Moves can be strung together to create big combos and it feels tactile and satisfying throughout. Pummel on a monster enough and you can then press triangle to execute a throw which can be aimed at other enemies to continue the chain. As the game progresses enemies become covered in different colour shields which need specific moves used to break. It can be difficult to remember which move breaks what (and not the easiest if you are colour blind), but we rarely came up against anything that stopped us dead because of this.
The enemies may not be that tough but some of platforming certainly is. 

Even early on players not used to super quick button presses and timing may become stuck. Often you are required to link at least three special moves together to reach a platform and it only gets tougher. At one point we had to jump block through spikes, double jump, uppercut and then dash to reach a small platform with only tiny margins for error. We didn’t come up against anything insurmountable but more casual players may well struggle in places. 

Luckily there are plenty of save points so large areas don’t need to be repeated. The game asks players to pull off short bursts of skill and is very reminiscent of titles like indie darling Within a Deep Forest - in that once you have done the difficult bit it saves soon after to try and counteract frustration.
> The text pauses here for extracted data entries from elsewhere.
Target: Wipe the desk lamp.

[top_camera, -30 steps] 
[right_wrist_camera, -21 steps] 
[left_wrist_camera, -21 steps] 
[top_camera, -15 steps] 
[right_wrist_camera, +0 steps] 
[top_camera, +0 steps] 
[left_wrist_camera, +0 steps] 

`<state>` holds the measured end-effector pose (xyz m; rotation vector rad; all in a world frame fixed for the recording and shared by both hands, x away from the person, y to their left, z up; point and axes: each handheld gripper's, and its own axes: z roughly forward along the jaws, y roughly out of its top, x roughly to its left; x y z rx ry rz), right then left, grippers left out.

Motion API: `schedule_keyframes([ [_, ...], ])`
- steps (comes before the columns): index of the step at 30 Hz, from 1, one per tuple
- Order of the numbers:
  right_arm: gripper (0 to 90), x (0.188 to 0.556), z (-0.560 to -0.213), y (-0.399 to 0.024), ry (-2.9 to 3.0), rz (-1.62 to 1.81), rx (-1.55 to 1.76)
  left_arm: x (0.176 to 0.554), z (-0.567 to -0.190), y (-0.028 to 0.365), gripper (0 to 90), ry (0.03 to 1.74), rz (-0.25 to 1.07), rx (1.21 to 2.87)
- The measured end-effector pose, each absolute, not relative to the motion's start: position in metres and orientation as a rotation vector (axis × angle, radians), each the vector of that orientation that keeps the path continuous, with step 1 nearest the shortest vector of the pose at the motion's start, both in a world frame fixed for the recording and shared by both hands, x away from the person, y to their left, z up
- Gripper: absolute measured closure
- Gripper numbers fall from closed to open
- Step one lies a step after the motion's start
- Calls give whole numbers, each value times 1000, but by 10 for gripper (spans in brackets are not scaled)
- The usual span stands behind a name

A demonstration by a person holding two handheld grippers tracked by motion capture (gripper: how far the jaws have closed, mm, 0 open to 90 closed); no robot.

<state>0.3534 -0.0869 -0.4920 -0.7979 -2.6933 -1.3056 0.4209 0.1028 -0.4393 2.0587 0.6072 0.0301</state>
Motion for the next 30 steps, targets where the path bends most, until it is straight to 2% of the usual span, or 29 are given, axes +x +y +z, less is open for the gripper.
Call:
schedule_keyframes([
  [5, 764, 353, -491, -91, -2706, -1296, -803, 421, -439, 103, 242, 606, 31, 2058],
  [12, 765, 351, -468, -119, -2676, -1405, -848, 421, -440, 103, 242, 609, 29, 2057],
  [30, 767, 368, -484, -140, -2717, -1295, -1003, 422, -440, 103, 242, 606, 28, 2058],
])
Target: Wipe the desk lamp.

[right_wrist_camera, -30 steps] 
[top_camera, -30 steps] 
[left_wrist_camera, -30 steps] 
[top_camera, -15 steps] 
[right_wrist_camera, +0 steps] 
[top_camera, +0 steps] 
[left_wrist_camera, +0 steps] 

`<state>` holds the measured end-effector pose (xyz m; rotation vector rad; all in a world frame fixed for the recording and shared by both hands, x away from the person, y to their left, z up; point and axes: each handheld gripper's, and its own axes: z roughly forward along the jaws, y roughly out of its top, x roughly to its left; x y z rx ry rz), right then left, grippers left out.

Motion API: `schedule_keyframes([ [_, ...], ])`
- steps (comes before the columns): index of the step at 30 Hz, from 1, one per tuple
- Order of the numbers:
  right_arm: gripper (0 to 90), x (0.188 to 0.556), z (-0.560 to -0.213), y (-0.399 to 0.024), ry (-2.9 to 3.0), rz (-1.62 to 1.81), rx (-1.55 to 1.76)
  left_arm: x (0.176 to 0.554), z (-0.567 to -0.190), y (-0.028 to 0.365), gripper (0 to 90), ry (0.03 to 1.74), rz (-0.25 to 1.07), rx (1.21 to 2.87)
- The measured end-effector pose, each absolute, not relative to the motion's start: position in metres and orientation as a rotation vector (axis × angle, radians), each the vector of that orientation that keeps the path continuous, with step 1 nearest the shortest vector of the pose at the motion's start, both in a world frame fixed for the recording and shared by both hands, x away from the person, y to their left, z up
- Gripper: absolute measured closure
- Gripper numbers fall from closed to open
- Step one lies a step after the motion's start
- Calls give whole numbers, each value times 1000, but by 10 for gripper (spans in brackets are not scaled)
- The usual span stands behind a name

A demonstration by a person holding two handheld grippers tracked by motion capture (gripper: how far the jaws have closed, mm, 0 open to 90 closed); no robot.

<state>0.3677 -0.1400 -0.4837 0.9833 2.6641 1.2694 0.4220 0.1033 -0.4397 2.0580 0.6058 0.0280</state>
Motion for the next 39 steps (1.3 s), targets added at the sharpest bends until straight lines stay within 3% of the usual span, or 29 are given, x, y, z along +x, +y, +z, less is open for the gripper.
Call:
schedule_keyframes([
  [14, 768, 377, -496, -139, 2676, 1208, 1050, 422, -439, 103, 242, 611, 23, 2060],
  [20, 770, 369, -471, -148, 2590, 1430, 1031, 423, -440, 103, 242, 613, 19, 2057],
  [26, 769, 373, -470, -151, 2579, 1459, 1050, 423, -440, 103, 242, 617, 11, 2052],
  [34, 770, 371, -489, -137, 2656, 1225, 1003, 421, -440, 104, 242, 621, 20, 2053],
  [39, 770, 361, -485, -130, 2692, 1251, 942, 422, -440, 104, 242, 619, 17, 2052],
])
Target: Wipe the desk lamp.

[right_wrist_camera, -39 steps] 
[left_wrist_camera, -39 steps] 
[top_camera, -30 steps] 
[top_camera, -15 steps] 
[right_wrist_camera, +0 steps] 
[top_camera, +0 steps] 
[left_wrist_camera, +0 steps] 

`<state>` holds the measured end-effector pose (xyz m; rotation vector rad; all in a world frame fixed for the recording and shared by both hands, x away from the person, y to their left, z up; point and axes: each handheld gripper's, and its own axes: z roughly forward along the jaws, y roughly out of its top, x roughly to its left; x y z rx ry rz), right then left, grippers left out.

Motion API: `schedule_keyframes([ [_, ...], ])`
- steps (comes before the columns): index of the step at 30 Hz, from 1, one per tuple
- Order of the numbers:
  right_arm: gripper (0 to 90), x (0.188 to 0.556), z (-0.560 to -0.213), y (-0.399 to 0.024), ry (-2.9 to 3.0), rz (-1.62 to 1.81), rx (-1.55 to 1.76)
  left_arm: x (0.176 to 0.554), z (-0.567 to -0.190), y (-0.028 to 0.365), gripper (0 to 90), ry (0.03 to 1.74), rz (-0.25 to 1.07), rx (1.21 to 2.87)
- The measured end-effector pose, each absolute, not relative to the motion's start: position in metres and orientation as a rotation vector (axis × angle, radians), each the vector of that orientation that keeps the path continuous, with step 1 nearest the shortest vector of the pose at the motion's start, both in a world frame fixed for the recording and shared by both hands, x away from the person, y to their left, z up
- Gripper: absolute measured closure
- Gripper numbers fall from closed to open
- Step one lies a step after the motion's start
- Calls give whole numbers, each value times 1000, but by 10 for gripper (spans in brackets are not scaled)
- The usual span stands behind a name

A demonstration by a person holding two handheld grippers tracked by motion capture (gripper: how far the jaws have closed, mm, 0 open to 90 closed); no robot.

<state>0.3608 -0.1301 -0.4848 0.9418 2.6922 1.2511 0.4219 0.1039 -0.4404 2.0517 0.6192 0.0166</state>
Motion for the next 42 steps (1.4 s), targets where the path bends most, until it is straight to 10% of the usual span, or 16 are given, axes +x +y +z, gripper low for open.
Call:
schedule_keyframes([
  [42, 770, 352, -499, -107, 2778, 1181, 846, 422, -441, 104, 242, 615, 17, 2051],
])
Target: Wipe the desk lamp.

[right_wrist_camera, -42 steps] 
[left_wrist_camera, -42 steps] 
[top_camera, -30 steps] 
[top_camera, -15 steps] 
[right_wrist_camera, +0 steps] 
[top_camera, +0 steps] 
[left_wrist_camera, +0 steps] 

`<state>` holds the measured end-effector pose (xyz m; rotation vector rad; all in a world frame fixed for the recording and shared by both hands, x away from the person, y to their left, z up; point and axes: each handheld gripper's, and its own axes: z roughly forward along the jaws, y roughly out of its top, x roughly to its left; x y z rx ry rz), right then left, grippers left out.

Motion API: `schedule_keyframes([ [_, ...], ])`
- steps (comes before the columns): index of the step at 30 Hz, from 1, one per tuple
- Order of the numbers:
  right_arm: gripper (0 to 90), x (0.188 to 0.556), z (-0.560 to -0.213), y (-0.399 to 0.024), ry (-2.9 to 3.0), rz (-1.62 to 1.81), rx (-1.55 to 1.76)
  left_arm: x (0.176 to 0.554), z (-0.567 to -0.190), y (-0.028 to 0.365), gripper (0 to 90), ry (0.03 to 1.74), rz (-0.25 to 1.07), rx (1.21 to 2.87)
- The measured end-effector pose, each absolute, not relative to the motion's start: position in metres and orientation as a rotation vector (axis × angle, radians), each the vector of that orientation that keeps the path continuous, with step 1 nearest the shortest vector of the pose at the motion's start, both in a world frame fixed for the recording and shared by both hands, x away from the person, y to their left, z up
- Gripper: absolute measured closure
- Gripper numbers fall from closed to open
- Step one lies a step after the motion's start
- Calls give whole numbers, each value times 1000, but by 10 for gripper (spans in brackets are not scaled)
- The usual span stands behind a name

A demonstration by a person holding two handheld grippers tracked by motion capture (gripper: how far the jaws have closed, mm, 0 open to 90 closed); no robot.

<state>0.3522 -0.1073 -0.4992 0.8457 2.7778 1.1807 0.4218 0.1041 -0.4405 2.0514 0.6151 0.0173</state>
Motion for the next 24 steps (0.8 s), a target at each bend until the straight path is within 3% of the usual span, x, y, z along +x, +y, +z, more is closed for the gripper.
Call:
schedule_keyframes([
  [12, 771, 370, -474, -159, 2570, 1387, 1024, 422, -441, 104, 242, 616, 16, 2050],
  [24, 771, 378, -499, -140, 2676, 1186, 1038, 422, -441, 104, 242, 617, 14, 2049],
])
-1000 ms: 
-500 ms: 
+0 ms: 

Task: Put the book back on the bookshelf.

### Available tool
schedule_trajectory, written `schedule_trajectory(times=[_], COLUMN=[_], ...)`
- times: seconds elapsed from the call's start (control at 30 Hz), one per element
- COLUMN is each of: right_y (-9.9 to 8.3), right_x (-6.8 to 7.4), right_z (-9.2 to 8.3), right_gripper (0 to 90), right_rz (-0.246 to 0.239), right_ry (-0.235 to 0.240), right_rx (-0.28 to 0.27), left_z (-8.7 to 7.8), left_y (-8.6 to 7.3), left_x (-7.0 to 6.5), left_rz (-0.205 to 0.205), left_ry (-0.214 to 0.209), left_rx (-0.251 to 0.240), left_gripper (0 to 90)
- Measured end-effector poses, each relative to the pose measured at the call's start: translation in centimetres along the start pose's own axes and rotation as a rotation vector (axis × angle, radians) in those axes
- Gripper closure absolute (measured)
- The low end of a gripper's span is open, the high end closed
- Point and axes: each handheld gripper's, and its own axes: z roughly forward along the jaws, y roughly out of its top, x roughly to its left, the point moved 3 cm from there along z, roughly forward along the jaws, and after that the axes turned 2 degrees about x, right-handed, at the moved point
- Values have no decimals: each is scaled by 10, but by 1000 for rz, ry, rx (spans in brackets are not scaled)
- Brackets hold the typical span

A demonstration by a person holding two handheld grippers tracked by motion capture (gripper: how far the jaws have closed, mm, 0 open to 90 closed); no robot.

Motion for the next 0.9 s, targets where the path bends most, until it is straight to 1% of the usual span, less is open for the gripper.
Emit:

The Wii U version seems even more vibrant and colourful and the pad is surprisingly robust when it comes to those super-fast controls. You still have the onscreen co-op action as well off TV play as well. The difficulty may put some off but we would highly recommend you give it a go as it is undoubtedly one of the best games available on the Nintendo eshop. This is also a decent sized adventure clocking in at around five to six hours with further scope for finishing side quests and searching out hidden chests should you so wish. The Wii u version also comes with extra levels, all current DLC and extra moves for the playable characters.

In summary, Guacamelee! Comes highly recommended by us. It manages to take elements that should be well worn by now but turns them into something that seems fresh and new. It’s a great example of the type of creative flair being shown by indie developers and can proudly stand next to the Metroids and Castlevanias of this world.